Sie ist auch begründet. Der Kläger hat prozeßordnungsgemäß (§ 160a Abs 2 Satz 3 SGG) und sachlich zutreffend eine Abweichung des Urteils des LSG von Entscheidungen des BSG geltend gemacht (§ 160 Abs 2 Nr 2 SGG).

Gegenstand des Rechtsstreits ist ein Anspruch des Klägers auf Gewährung einer Rente wegen Berufsunfähigkeit oder wegen Erwerbsunfähigkeit. Das LSG hat einen solchen Anspruch verneint. Es hat dahinstehen lassen, ob der Kläger als gelernter Kellner anzusehen und deswegen sein bisheriger Beruf der Gruppe der Versicherten mit dem Leitberuf des Facharbeiters zuzuordnen sei, weil er sich selbst im Falle einer solchen Zuordnung seines bisherigen Berufes auf die ihm nach seinem Leistungsvermögen noch möglichen Tätigkeiten eines Kassierers in einem Selbstbedienungsrestaurant oder in einem Restaurant mit Restaurantkassierer, eines Bon-Kontrolleurs oder des Nachtportiers eines mittleren Hotels verweisen lassen müsse. Mit dieser Entscheidung ist das LSG von den in der Beschwerdebegründung genannten Urteilen des BSG (BSG SozR 2200 § 1246 Nrn 29, 71, 75, 86, 90) abgewichen. Das gilt zunächst insoweit, als es hat dahinstehen lassen, ob der bisherige Beruf des Klägers der Gruppe der Arbeiterberufe mit dem Leitberuf des Facharbeiters zuzuordnen ist. Nach ständiger Rechtsprechung des BSG ua in den vom Kläger angeführten Urteilen ist bezüglich der Frage, ob ein Versicherter berufsunfähig oder erwerbsunfähig ist, von seinem bisherigen Beruf auszugehen. Das gilt auch dann, wenn er diesen bisherigen Beruf nicht mehr ausüben kann und damit eine Verweisung auf andere Tätigkeiten in Betracht kommt. In diesem Falle bestimmt der ua in der tariflichen Einstufung ausgedrückte qualitative Wert des bisherigen Berufes die Breite der zumutbaren Verweisung. Damit bedarf es der Feststellungen, welches der bisherige Beruf des Versicherten gewesen ist und welchen qualitativen Wert innerhalb der Arbeiterberufe er gehabt hat. Allerdings liegt darin, daß das LSG diese Fragen offen gelassen hat, nicht unbedingt eine Abweichung von der Rechtsprechung des BSG zu Lasten des Klägers.

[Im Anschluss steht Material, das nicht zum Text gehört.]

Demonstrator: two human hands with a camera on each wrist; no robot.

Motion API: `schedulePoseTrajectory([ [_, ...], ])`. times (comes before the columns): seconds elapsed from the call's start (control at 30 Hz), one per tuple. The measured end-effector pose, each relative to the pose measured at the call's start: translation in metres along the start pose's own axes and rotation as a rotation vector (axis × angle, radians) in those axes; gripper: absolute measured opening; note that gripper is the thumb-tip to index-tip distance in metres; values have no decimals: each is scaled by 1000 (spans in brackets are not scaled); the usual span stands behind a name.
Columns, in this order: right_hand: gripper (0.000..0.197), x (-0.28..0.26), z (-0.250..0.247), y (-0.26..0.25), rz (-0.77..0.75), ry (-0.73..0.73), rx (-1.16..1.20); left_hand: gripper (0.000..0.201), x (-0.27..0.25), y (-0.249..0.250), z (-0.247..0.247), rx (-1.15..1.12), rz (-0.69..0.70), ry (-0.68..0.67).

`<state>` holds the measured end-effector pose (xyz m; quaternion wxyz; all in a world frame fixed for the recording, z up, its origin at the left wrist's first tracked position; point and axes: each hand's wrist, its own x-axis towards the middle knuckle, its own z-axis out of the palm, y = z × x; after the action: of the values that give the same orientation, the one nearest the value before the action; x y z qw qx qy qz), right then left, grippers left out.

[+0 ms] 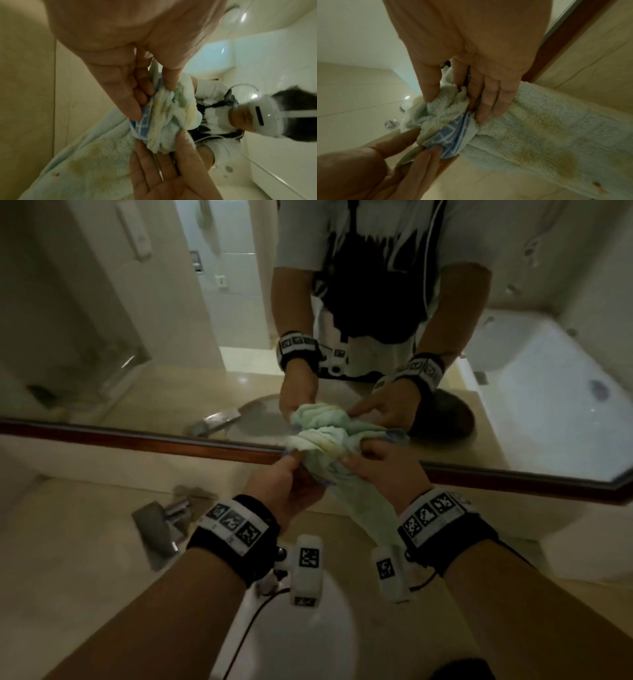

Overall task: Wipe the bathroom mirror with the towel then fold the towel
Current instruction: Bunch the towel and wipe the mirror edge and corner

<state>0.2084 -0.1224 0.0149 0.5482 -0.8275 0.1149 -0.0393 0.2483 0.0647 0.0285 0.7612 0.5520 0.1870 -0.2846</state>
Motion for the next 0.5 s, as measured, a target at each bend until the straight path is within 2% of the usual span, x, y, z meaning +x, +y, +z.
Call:
schedulePoseTrajectory([
  [0.03, 33, 9, 20, -9, -16, -35, -12, 28, -3, 12, -22, 10, 38, 27],
  [0.1, 13, 26, 59, -25, -61, -128, -21, 25, -11, 34, -62, 41, 151, 84],
  [0.13, 12, 35, 82, -36, -98, -178, -47, 22, -15, 44, -81, 73, 230, 120],
  [0.2, 6, 49, 125, -53, -134, -247, -23, 27, -16, 60, -113, 256, 406, 198],
  [0.27, 40, 62, 158, -63, -137, -296, 62, 39, -11, 73, -136, 641, 555, 297],
  [0.3, 44, 65, 168, -68, -121, -304, 110, 49, -5, 79, -144, 861, 596, 367],
  [0.37, 30, 66, 172, -71, -104, -318, 159, 59, 5, 88, -147, 1135, 657, 450],
  [0.5, 21, 62, 151, -64, -96, -348, 138, 53, 16, 91, -125, 1159, 698, 355],
])
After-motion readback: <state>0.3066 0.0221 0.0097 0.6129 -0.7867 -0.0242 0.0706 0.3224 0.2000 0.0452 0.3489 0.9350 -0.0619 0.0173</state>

Sie liegt aber darin, daß das LSG - unterstellt, der bisherige Beruf des Klägers sei der Gruppe mit dem Leitberuf des Facharbeiters zuzuordnen - den Kläger als auf die Tätigkeiten eines Kassierers in einem Selbstbedienungsrestaurant oder in einem Restaurant mit Restaurantkassierer, eines Bon-Kontrolleurs oder des Nachtportiers eines mittleren Hotels verweisbar angesehen hat. Wiederum nach ständiger Rechtsprechung des BSG darf ein Versicherter mit dem bisherigen Beruf des Facharbeiters im allgemeinen lediglich auf angelernte Tätigkeiten und darüber hinaus auf ungelernte Tätigkeiten, die sich durch besondere Qualifikationsmerkmale deutlich aus dem Kreis der sonstigen einfachen Arbeiten herausheben, jedenfalls dann verwiesen werden, wenn sie wegen ihrer Qualität tariflich wie sonstige Ausbildungsberufe eingestuft sind und von daher ihre Gleichstellung mit der qualitativen Wertigkeit eines sonstigen Ausbildungsberufes gerechtfertigt ist (vgl zB Urteil des beschließenden Senats in BSG SozR 2200 § 1246 Nr 86 S 268 mwN). Damit erfordert die Verweisung eines zur Ausübung seines bisherigen Berufes nicht mehr fähigen Facharbeiters auf andere Tätigkeiten Feststellungen zum qualitativen Wert dieser Tätigkeiten und insoweit insbesondere zu ihrer tariflichen Einstufung. Derartige Feststellungen hat das LSG nicht getroffen. Jedenfalls damit ist es zum Nachteil des Klägers von der Rechtsprechung des BSG abgewichen.

Die Revision ist demnach zuzulassen.

Die Entscheidung über die Kosten des Verfahrens der Nichtzulassungsbeschwerde folgt der Kostenentscheidung in der Hauptsache.